In the data below, the answer is the run of lines from the line containing "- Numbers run" through the line containing "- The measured", both included; print it exactly and nothing else.

[Extracted data entries]
______________________________

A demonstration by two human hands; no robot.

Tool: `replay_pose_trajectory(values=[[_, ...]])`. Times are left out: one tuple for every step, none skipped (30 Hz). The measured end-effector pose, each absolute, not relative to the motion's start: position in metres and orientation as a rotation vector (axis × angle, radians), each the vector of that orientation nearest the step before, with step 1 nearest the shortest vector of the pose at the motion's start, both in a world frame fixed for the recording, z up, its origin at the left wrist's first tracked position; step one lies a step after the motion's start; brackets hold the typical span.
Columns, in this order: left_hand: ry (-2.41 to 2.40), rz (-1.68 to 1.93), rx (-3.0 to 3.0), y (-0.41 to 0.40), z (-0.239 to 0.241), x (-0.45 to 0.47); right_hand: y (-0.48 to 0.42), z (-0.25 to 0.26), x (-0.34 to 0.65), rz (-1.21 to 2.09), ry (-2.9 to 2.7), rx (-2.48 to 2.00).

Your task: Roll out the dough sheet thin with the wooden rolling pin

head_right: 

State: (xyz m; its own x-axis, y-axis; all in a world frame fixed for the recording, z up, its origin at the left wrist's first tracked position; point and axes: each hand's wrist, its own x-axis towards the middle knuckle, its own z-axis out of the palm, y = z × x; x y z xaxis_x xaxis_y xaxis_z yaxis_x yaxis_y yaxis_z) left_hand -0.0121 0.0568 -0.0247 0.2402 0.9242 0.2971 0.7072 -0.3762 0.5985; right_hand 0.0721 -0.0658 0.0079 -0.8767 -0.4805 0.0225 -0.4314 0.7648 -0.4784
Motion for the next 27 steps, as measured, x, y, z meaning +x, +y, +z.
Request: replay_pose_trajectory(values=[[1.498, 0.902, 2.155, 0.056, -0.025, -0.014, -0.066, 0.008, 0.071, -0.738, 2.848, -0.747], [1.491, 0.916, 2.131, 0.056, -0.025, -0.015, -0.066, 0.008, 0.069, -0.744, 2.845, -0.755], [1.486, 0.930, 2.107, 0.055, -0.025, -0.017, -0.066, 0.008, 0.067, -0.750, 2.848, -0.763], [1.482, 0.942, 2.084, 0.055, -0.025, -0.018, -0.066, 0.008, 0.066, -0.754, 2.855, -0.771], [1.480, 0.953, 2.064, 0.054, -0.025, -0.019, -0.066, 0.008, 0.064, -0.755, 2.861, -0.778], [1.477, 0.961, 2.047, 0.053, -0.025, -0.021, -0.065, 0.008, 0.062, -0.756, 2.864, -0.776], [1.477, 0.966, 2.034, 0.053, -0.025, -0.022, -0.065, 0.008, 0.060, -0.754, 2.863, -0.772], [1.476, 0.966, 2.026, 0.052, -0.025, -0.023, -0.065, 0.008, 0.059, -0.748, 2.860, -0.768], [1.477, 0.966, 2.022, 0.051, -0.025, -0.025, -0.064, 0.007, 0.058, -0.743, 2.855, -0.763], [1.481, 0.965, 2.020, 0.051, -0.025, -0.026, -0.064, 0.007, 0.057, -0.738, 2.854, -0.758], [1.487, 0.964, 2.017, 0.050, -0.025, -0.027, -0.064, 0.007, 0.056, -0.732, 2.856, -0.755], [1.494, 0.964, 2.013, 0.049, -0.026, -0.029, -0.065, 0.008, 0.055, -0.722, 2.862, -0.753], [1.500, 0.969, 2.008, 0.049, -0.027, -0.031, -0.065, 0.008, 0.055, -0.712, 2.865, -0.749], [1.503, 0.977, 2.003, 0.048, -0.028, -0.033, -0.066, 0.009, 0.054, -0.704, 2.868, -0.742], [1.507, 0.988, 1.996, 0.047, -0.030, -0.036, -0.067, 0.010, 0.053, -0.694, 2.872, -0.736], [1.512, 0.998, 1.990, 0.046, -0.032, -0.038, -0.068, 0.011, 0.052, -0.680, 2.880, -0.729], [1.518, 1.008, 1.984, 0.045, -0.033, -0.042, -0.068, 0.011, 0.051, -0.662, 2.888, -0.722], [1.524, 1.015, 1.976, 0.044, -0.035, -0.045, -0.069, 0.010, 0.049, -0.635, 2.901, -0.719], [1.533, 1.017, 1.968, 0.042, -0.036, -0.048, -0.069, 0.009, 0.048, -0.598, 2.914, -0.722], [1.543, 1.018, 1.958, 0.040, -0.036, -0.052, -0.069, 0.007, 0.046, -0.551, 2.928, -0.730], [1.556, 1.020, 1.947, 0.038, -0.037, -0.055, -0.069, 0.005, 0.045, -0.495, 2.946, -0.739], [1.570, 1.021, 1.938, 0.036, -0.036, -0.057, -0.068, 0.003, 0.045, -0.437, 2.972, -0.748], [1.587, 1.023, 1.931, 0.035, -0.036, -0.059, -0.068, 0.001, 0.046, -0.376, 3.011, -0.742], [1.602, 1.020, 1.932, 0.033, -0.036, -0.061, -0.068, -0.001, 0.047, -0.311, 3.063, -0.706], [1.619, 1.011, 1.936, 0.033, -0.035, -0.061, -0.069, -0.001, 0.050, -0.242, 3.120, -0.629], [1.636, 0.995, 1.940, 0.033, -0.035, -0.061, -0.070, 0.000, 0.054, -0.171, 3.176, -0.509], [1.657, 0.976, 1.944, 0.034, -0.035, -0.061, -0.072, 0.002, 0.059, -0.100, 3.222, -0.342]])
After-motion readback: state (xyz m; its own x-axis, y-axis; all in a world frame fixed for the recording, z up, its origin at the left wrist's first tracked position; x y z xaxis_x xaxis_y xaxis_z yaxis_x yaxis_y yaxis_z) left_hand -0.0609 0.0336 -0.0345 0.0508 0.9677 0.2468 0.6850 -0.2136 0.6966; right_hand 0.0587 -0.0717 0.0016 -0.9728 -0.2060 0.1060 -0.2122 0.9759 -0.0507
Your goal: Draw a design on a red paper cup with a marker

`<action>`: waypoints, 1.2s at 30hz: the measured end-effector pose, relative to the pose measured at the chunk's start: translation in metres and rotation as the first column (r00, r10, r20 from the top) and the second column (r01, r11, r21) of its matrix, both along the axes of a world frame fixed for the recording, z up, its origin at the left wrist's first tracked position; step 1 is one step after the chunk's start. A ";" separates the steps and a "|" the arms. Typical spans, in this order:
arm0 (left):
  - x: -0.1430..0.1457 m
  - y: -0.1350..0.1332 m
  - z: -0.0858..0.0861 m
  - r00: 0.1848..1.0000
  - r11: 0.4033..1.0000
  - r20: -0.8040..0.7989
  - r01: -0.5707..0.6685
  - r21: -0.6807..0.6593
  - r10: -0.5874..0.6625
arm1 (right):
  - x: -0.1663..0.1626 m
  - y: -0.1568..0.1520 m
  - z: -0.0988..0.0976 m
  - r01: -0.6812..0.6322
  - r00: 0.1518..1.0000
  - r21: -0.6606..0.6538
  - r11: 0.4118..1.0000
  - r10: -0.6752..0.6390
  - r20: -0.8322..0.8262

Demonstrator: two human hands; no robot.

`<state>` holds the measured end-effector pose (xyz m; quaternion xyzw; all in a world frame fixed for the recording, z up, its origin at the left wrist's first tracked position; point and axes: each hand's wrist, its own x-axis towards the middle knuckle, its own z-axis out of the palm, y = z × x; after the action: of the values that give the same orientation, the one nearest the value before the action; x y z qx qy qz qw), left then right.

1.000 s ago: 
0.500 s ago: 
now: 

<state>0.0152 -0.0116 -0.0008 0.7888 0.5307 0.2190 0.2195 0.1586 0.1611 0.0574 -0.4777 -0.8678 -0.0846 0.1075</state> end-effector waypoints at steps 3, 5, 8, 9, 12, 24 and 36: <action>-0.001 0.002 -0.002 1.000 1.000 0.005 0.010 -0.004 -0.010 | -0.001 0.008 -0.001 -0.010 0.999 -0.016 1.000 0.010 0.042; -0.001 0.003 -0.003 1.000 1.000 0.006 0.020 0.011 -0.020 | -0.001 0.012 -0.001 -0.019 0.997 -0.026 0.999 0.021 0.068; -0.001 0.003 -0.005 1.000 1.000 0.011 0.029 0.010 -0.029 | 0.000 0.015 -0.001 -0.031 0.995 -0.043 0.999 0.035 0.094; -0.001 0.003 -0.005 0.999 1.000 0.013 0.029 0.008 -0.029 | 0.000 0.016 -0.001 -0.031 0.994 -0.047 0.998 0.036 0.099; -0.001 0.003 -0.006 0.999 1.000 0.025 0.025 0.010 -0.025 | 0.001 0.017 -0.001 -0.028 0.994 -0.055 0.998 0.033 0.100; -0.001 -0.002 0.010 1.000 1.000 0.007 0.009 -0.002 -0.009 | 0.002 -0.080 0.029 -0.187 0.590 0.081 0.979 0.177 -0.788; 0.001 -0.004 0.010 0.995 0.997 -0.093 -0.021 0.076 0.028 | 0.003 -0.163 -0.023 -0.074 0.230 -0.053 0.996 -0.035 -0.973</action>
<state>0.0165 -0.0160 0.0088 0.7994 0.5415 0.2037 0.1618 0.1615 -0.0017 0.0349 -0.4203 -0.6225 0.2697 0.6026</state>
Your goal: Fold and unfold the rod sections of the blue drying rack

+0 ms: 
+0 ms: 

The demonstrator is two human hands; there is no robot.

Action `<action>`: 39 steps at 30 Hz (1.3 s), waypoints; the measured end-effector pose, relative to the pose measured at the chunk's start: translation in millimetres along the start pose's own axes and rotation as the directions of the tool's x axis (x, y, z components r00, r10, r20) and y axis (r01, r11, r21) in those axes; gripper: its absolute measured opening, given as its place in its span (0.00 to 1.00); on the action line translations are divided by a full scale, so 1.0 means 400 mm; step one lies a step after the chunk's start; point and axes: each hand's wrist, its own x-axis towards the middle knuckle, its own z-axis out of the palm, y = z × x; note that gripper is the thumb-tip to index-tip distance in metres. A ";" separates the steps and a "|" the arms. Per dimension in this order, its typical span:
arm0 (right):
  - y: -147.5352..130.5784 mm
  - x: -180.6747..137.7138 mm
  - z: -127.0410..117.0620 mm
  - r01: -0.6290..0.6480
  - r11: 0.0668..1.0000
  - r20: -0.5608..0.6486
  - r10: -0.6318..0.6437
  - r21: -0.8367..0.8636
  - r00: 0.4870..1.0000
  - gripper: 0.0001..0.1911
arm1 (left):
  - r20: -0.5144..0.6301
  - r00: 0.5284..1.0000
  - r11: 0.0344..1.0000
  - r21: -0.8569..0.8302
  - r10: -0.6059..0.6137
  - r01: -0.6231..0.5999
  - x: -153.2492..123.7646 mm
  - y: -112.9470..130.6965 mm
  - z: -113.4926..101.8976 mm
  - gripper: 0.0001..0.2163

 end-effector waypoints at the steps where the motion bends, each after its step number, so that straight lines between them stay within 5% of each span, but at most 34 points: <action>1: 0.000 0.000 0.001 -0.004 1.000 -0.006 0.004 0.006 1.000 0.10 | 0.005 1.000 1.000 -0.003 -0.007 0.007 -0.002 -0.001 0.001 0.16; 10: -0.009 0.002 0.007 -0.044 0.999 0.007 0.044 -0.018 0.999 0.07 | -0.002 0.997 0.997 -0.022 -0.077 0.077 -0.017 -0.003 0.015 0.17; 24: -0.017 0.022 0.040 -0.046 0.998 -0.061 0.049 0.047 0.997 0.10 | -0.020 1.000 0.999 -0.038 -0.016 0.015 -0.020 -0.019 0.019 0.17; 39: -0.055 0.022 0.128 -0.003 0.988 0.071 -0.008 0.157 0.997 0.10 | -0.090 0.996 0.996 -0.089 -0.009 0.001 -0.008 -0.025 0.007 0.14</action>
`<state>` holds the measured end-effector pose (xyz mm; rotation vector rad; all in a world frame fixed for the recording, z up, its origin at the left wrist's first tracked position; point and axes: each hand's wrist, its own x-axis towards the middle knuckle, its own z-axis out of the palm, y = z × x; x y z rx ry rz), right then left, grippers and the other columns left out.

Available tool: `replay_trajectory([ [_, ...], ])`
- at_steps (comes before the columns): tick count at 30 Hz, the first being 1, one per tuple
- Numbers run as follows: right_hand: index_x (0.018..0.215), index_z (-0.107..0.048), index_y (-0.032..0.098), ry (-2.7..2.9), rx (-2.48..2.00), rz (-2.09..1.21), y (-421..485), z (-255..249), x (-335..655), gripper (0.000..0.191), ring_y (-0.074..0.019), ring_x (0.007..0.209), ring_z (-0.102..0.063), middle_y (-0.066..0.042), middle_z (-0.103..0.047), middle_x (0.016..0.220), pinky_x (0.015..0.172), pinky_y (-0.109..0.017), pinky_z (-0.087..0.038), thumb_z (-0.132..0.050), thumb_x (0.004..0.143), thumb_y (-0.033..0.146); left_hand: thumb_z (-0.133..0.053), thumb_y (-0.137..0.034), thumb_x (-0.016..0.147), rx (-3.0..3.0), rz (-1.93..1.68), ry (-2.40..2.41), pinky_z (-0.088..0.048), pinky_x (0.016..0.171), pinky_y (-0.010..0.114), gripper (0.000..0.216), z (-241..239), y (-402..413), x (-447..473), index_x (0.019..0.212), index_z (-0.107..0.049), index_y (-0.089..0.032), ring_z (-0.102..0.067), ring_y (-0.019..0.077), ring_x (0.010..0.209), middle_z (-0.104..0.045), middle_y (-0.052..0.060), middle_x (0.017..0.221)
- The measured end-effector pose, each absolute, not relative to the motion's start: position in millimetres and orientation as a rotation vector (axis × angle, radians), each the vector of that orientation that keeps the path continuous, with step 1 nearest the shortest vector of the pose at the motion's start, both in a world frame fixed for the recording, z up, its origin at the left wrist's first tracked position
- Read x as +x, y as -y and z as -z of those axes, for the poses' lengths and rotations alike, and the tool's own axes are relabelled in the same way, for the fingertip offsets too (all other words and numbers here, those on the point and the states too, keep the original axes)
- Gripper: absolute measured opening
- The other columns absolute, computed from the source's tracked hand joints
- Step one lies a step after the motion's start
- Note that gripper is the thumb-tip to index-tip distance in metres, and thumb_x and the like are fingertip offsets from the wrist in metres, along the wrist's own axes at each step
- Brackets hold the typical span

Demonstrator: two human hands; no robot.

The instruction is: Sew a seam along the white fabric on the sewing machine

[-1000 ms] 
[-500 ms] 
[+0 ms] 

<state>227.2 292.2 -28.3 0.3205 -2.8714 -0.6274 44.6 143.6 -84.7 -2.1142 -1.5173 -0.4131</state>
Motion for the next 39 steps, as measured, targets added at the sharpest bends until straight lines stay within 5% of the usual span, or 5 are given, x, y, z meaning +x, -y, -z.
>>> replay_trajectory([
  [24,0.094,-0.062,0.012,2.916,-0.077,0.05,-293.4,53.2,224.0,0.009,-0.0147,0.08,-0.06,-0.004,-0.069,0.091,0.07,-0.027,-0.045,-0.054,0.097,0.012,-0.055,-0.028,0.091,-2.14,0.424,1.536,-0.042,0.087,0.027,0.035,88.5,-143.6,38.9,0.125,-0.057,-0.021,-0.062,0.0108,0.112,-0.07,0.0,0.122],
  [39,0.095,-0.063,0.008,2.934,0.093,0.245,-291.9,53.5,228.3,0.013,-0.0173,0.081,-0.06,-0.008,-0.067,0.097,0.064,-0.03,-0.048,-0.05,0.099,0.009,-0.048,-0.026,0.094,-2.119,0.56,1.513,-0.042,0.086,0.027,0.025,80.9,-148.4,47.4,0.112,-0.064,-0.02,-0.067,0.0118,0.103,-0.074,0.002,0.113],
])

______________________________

#### [Problem solution]
- Numbers run as follows: right_hand: index_x (0.018..0.215), index_z (-0.107..0.048), index_y (-0.032..0.098), ry (-2.7..2.9), rx (-2.48..2.00), rz (-2.09..1.21), y (-421..485), z (-255..249), x (-335..655), gripper (0.000..0.191), ring_y (-0.074..0.019), ring_x (0.007..0.209), ring_z (-0.102..0.063), middle_y (-0.066..0.042), middle_z (-0.103..0.047), middle_x (0.016..0.220), pinky_x (0.015..0.172), pinky_y (-0.109..0.017), pinky_z (-0.087..0.038), thumb_z (-0.132..0.050), thumb_x (0.004..0.143), thumb_y (-0.033..0.146); left_hand: thumb_z (-0.133..0.053), thumb_y (-0.137..0.034), thumb_x (-0.016..0.147), rx (-3.0..3.0), rz (-1.93..1.68), ry (-2.40..2.41), pinky_z (-0.088..0.048), pinky_x (0.016..0.171), pinky_y (-0.010..0.114), gripper (0.000..0.216), z (-241..239), y (-402..413), x (-447..473), index_x (0.019..0.212), index_z (-0.107..0.049), index_y (-0.089..0.032), ring_z (-0.102..0.067), ring_y (-0.019..0.077), ring_x (0.010..0.209), middle_z (-0.104..0.045), middle_y (-0.052..0.060), middle_x (0.017..0.221)
- The measured end-effector pose, each absolute, not relative to the motion's start: position in millimetres and orientation as a rotation vector (axis × angle, radians), each the vector of that orientation that keeps the path continuous, with step 1 nearest the shortest vector of the pose at the motion's start, both in a world frame fixed for the recording, z up, its origin at the left wrist's first tracked position

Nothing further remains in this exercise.